### INSTRUCTIONS FOR THE TASK
Say how many lines below contain the word "target". The number is the entire reply.

### DATA RECORDS
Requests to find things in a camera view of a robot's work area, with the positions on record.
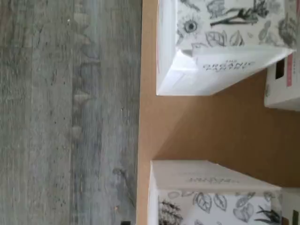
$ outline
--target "botanical illustration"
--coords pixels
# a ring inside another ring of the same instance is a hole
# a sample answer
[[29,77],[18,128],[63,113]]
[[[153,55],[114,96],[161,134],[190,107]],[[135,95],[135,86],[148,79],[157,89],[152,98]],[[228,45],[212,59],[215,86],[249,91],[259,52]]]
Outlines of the botanical illustration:
[[177,197],[179,197],[179,192],[177,192],[177,191],[171,191],[171,192],[169,192],[168,193],[168,197],[170,198],[170,199],[174,199],[174,198],[177,198]]
[[[202,211],[214,215],[214,210],[222,210],[224,213],[233,212],[236,219],[249,223],[251,221],[259,221],[267,223],[269,225],[279,225],[281,222],[281,216],[274,210],[265,210],[260,205],[255,205],[255,200],[250,200],[256,195],[255,192],[234,193],[234,199],[236,204],[234,209],[228,210],[228,197],[222,194],[207,194],[204,192],[193,192],[193,191],[171,191],[167,193],[168,198],[192,198],[192,204],[198,206]],[[275,193],[266,191],[263,193],[263,198],[266,202],[270,203],[275,198]],[[183,221],[182,215],[180,214],[181,209],[175,203],[164,200],[159,202],[159,225],[180,225]],[[203,220],[197,217],[193,225],[204,225]]]
[[264,40],[264,39],[266,38],[270,26],[271,26],[271,21],[268,20],[268,21],[264,24],[263,29],[262,29],[262,30],[259,32],[259,34],[258,34],[258,39],[259,39],[260,41],[262,41],[262,40]]
[[276,213],[274,210],[268,211],[264,210],[261,206],[259,206],[260,211],[257,212],[257,214],[263,214],[265,215],[268,219],[255,219],[255,221],[261,221],[270,225],[278,225],[281,223],[281,217],[278,213]]
[[210,213],[211,203],[211,196],[203,192],[200,192],[197,195],[195,195],[193,199],[193,205],[197,204],[200,207],[200,209],[207,213]]
[[285,19],[279,21],[278,23],[279,36],[282,38],[283,42],[293,48],[296,45],[296,35],[297,35],[297,22],[286,15]]
[[183,218],[180,207],[176,204],[163,200],[159,203],[159,225],[180,225]]
[[215,19],[219,16],[224,15],[226,10],[224,7],[224,0],[213,0],[207,4],[207,11],[211,14],[210,18]]
[[270,13],[279,14],[281,5],[278,0],[268,0],[267,9]]
[[216,22],[210,23],[211,27],[226,24],[255,24],[259,18],[266,18],[269,14],[267,9],[266,0],[253,0],[252,8],[231,8],[225,10],[224,0],[213,0],[207,5],[208,12],[211,13],[211,18],[217,18],[220,16],[227,16],[227,18],[221,19]]
[[255,192],[249,192],[247,195],[242,196],[239,198],[235,204],[237,208],[243,207],[247,204],[247,202],[255,195]]
[[264,196],[264,199],[267,201],[267,202],[270,202],[271,199],[275,198],[275,195],[274,193],[270,192],[270,191],[265,191],[263,193],[263,196]]
[[203,225],[203,223],[199,219],[197,219],[195,220],[194,225]]
[[188,14],[178,20],[177,33],[183,37],[193,35],[195,38],[202,31],[203,21],[198,13]]
[[198,6],[196,6],[195,4],[193,4],[192,2],[190,2],[190,0],[180,0],[181,3],[185,4],[187,7],[190,7],[194,10],[196,10],[197,12],[200,12],[200,9]]
[[178,40],[177,40],[177,43],[176,43],[176,45],[180,45],[181,44],[181,42],[183,41],[183,34],[179,31],[179,30],[177,30],[177,34],[178,34],[178,36],[179,36],[179,38],[178,38]]
[[188,197],[193,195],[194,191],[182,191],[181,192],[181,197]]
[[222,33],[217,31],[210,31],[206,33],[206,40],[209,46],[215,47],[215,46],[241,46],[244,45],[244,40],[242,35],[240,34],[240,31],[236,31],[229,39],[229,42],[227,42],[227,34],[225,31]]
[[248,203],[242,209],[233,209],[233,214],[235,217],[245,223],[248,223],[250,218],[253,216],[254,206],[251,203]]
[[223,211],[226,211],[226,209],[227,209],[227,199],[225,198],[224,195],[215,194],[214,203],[216,204],[216,206],[219,209],[221,209]]

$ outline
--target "leaf illustration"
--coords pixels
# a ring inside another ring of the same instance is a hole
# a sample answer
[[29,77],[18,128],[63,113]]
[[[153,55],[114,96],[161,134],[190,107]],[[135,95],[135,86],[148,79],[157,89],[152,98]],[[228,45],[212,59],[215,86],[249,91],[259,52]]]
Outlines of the leaf illustration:
[[227,209],[227,200],[226,200],[226,198],[225,198],[224,195],[215,194],[215,196],[214,196],[214,203],[221,210],[226,211],[226,209]]
[[268,35],[267,35],[267,38],[266,38],[266,44],[269,44],[269,45],[277,45],[277,37],[274,33],[272,32],[269,32]]
[[206,6],[207,11],[211,14],[210,18],[214,19],[218,16],[223,15],[223,11],[225,10],[224,7],[224,0],[213,0]]
[[193,191],[182,191],[181,192],[181,197],[189,197],[193,194]]
[[270,26],[271,26],[271,21],[270,20],[268,20],[267,22],[265,22],[265,24],[263,26],[263,29],[258,34],[258,39],[260,41],[262,41],[262,40],[264,40],[266,38]]
[[219,33],[216,31],[207,32],[206,40],[211,47],[225,46],[226,44],[226,37],[224,36],[224,33]]
[[247,197],[248,197],[248,199],[251,199],[251,198],[253,198],[254,195],[255,195],[255,192],[249,192],[247,194]]
[[194,196],[193,204],[197,204],[200,207],[200,209],[207,213],[210,213],[211,196],[209,194],[204,194],[200,192],[199,194]]
[[192,48],[193,48],[193,50],[194,49],[200,49],[200,48],[207,48],[207,45],[203,44],[203,43],[193,43]]
[[265,191],[263,193],[263,196],[264,196],[264,199],[267,201],[267,202],[270,202],[272,198],[275,198],[275,195],[270,192],[270,191]]
[[174,199],[174,198],[177,198],[177,197],[179,197],[179,192],[177,192],[177,191],[171,191],[171,192],[169,192],[168,193],[168,197],[170,198],[170,199]]
[[234,209],[233,214],[235,217],[245,223],[248,223],[249,219],[252,217],[254,213],[254,206],[250,203],[247,206],[243,207],[241,210]]
[[197,12],[200,12],[200,9],[198,6],[196,6],[195,4],[191,3],[190,0],[180,0],[183,4],[185,4],[187,7],[190,7],[194,10],[196,10]]
[[238,201],[235,204],[236,208],[240,208],[243,207],[244,205],[247,204],[247,202],[249,201],[248,197],[246,195],[242,196],[241,198],[238,199]]
[[249,192],[247,195],[242,196],[241,198],[239,198],[235,204],[236,208],[240,208],[243,207],[244,205],[247,204],[247,202],[249,201],[249,199],[251,199],[253,196],[255,195],[255,192]]
[[231,36],[229,43],[231,46],[244,45],[244,40],[239,30]]
[[199,219],[197,219],[197,220],[195,220],[195,223],[194,223],[195,225],[203,225],[203,223],[199,220]]
[[226,45],[226,43],[227,43],[227,34],[226,34],[225,30],[222,32],[222,35],[224,37],[224,45]]

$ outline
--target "flower illustration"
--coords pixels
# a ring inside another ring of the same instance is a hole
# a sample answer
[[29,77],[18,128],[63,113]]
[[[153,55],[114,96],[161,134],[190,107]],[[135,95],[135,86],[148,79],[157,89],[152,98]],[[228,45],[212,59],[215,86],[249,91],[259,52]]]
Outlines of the flower illustration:
[[195,38],[202,30],[201,18],[198,14],[191,14],[182,17],[177,24],[178,31],[183,37],[193,35]]

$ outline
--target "white box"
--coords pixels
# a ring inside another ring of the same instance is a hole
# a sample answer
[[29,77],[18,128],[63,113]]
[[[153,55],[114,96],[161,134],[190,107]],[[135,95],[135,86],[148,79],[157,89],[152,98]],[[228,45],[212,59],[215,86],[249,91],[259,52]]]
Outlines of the white box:
[[159,0],[157,95],[211,95],[293,53],[296,0]]
[[152,161],[148,225],[275,225],[280,197],[280,187],[208,161]]
[[299,63],[300,52],[297,51],[268,68],[266,107],[300,111]]
[[283,225],[300,225],[300,188],[284,188],[282,196]]

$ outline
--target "wood grain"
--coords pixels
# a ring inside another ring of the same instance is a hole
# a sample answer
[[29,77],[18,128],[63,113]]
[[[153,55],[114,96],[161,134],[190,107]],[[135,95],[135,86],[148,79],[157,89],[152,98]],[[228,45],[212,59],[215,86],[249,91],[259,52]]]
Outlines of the wood grain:
[[27,224],[31,49],[0,48],[0,224]]
[[28,224],[69,224],[73,0],[36,1]]
[[135,224],[140,9],[75,3],[72,224]]
[[31,47],[34,0],[0,1],[0,46]]
[[0,224],[135,223],[141,0],[0,0]]

### TASK ANSWER
5